Current Topics in Medicinal Chemistry ◽

10.2174/1568026620666200710102841 ◽

2020 ◽

Vol 20 (21) ◽

pp. 1868-1875

Author(s):

Ghazala Butt ◽

Ammad A. Farooqi ◽

Aima Adylova ◽

Rukset Attar ◽

Seher Yilmaz ◽

...

Keyword(s):

Vitamin C ◽

Cancer Cells ◽

Signaling Pathways ◽

Scientific Evidence ◽

Treatment Options ◽

Published Data ◽

New Era ◽

Molecular Oncology ◽

Anticancer Effects ◽

Oncogenic Pathways

Treatment options for effective treatment of cancer with minimum off-target effects and maximum clinical outcomes have remained overarching goals in the clinical oncology. Vitamin C has remained in the shadows of controversy since the past few decades; burgeoning evidence has started to shed light on wide-ranging anticancer effects exerted by Vitamin C to induce apoptosis in drug-resistant cancer cells, inhibit uncontrolled proliferation of the cancer cells and metastatic spread. Landmark achievements in molecular oncology have ushered in a new era, and researchers have focused on the identification of oncogenic pathways regulated by Vitamin C in different cancers. However, there are visible knowledge gaps in our understanding related to the ability of Vitamin C to modulate a myriad of transduction cascades.

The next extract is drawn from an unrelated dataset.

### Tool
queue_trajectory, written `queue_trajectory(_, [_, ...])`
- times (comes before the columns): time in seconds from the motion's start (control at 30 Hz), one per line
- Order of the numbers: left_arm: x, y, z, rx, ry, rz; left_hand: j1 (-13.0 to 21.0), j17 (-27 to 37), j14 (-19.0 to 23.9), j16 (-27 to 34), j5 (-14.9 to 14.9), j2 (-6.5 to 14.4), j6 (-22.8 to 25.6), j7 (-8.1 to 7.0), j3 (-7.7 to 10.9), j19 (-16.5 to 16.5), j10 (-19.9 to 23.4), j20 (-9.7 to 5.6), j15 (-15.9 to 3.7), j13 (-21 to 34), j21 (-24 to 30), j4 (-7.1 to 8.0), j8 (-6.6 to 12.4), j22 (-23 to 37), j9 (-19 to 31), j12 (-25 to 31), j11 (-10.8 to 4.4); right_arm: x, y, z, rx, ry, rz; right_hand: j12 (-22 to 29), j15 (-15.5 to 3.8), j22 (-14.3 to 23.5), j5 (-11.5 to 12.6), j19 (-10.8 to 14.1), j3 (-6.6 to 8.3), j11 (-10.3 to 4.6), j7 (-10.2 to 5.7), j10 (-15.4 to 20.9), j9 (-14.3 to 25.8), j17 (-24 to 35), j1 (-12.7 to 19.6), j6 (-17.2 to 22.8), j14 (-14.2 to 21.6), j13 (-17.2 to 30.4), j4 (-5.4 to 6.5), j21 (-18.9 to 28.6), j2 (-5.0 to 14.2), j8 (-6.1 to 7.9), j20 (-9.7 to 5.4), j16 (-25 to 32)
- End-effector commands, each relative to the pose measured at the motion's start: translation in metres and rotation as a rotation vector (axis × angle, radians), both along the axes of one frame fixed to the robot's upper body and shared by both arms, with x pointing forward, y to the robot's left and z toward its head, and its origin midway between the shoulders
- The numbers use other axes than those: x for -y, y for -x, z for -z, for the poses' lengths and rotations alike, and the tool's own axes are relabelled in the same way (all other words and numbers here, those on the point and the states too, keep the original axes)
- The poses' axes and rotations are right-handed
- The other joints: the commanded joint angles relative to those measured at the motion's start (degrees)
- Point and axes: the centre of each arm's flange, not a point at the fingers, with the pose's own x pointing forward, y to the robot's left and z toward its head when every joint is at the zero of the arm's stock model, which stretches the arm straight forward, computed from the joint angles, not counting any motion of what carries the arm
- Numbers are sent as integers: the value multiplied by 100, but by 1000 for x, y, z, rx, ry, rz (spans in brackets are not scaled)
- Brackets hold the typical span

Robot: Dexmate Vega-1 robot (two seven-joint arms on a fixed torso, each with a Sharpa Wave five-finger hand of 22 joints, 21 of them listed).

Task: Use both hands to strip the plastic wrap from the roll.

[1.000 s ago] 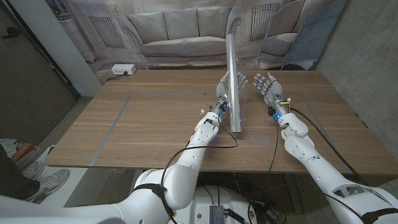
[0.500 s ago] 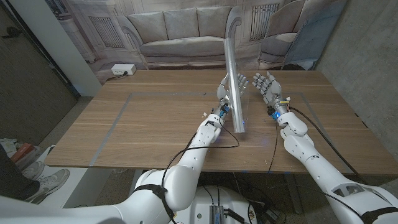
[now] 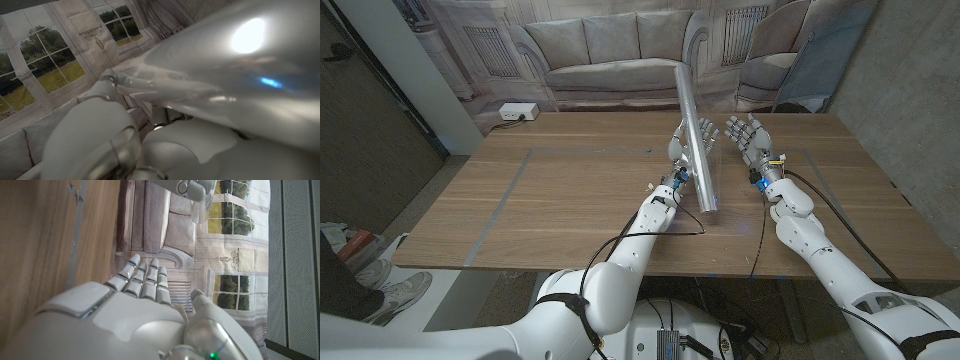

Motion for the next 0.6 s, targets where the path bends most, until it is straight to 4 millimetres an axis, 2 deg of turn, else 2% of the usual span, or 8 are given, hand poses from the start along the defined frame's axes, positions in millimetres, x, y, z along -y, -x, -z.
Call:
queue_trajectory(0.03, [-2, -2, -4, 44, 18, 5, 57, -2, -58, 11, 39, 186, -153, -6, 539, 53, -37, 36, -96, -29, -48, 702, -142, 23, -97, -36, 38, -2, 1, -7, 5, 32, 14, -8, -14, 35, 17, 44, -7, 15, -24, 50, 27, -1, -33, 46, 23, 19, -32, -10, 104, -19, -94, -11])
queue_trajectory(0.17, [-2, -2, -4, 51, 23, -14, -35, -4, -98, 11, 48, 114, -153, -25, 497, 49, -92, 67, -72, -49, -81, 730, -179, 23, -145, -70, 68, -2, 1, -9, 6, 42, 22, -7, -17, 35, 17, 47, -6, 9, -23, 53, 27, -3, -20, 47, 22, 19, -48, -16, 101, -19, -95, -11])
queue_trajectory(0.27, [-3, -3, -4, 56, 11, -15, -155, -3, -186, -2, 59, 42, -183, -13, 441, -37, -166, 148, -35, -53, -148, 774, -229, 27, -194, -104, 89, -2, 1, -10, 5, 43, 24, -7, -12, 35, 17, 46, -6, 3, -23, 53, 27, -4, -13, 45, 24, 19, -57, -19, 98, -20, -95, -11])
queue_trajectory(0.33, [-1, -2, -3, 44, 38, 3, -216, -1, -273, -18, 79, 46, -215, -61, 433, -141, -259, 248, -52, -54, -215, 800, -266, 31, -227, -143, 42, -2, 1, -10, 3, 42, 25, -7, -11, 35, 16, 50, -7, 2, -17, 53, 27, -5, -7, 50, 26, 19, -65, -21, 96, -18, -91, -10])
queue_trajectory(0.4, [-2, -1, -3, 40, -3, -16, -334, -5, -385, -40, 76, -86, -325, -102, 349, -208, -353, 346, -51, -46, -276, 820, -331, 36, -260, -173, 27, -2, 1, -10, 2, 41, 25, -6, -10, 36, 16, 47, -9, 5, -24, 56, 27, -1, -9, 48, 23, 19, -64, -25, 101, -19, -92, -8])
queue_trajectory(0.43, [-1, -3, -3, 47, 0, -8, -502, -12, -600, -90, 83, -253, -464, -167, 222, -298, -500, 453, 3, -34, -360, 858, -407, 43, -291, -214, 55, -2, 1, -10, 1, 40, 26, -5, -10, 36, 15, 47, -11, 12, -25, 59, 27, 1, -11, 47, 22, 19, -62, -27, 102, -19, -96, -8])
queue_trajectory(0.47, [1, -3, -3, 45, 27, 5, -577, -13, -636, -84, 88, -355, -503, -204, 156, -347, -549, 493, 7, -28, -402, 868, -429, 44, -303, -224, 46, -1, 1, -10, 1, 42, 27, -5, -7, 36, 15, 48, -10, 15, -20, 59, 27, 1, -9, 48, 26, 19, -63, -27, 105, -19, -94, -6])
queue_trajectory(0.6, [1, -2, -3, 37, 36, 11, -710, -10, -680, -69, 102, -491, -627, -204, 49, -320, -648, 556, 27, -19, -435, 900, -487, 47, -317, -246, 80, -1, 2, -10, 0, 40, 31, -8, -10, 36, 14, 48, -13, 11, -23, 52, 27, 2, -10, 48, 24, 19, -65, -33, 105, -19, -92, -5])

There are scattered pieces of scientific evidence about promising potential of Vitamin C to regulate JAK-STAT, TGF/SMAD, TRAIL and microRNAs in different cancers. However, published data is insufficient and needs to be investigated comprehensively to enable basic and clinical researchers to reap full benefits and promote result-oriented transition of Vitamin C into various phases of clinical trials. In this review, we will emphasize on available evidence related to the regulation of oncogenic cell signaling pathways by Vitamin C in different cancers. We will also highlight the conceptual gaps, which need detailed and cutting-edge research.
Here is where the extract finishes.